_ABOUT THIS TASK_. Exact reproduction of the following data is required.

::: SOURCE DATA

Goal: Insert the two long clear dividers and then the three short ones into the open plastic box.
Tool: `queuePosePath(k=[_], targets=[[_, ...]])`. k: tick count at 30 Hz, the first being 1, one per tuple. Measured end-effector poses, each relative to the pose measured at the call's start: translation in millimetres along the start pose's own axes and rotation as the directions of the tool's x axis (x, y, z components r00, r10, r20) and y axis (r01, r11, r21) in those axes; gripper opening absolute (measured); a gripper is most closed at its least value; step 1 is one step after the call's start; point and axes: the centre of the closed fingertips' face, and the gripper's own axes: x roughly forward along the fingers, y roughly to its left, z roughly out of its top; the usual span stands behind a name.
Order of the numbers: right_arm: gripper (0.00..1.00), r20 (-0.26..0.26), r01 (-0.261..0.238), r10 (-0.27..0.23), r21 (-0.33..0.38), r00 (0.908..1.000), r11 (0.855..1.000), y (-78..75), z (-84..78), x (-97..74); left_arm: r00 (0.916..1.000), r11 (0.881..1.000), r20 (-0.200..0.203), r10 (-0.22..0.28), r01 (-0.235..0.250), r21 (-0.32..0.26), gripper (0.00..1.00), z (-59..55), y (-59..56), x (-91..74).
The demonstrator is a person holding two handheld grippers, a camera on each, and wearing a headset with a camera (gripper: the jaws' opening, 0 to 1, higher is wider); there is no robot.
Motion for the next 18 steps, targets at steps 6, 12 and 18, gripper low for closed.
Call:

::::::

_ANSWER SECTION_.
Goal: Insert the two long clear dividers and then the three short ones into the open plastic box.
Tool: `queuePosePath(k=[_], targets=[[_, ...]])`. k: tick count at 30 Hz, the first being 1, one per tuple. Measured end-effector poses, each relative to the pose measured at the call's start: translation in millimetres along the start pose's own axes and rotation as the directions of the tool's x axis (x, y, z components r00, r10, r20) and y axis (r01, r11, r21) in those axes; gripper opening absolute (measured); a gripper is most closed at its least value; step 1 is one step after the call's start; point and axes: the centre of the closed fingertips' face, and the gripper's own axes: x roughly forward along the fingers, y roughly to its left, z roughly out of its top; the usual span stands behind a name.
Order of the numbers: right_arm: gripper (0.00..1.00), r20 (-0.26..0.26), r01 (-0.261..0.238), r10 (-0.27..0.23), r21 (-0.33..0.38), r00 (0.908..1.000), r11 (0.855..1.000), y (-78..75), z (-84..78), x (-97..74); left_arm: r00 (0.916..1.000), r11 (0.881..1.000), r20 (-0.200..0.203), r10 (-0.22..0.28), r01 (-0.235..0.250), r21 (-0.32..0.26), gripper (0.00..1.00), z (-59..55), y (-59..56), x (-91..74).
The demonstrator is a person holding two handheld grippers, a camera on each, and wearing a headset with a camera (gripper: the jaws' opening, 0 to 1, higher is wider); there is no robot.
Motion for the next 18 steps, targets at steps 6, 12 and 18, gripper low for closed.
Call:

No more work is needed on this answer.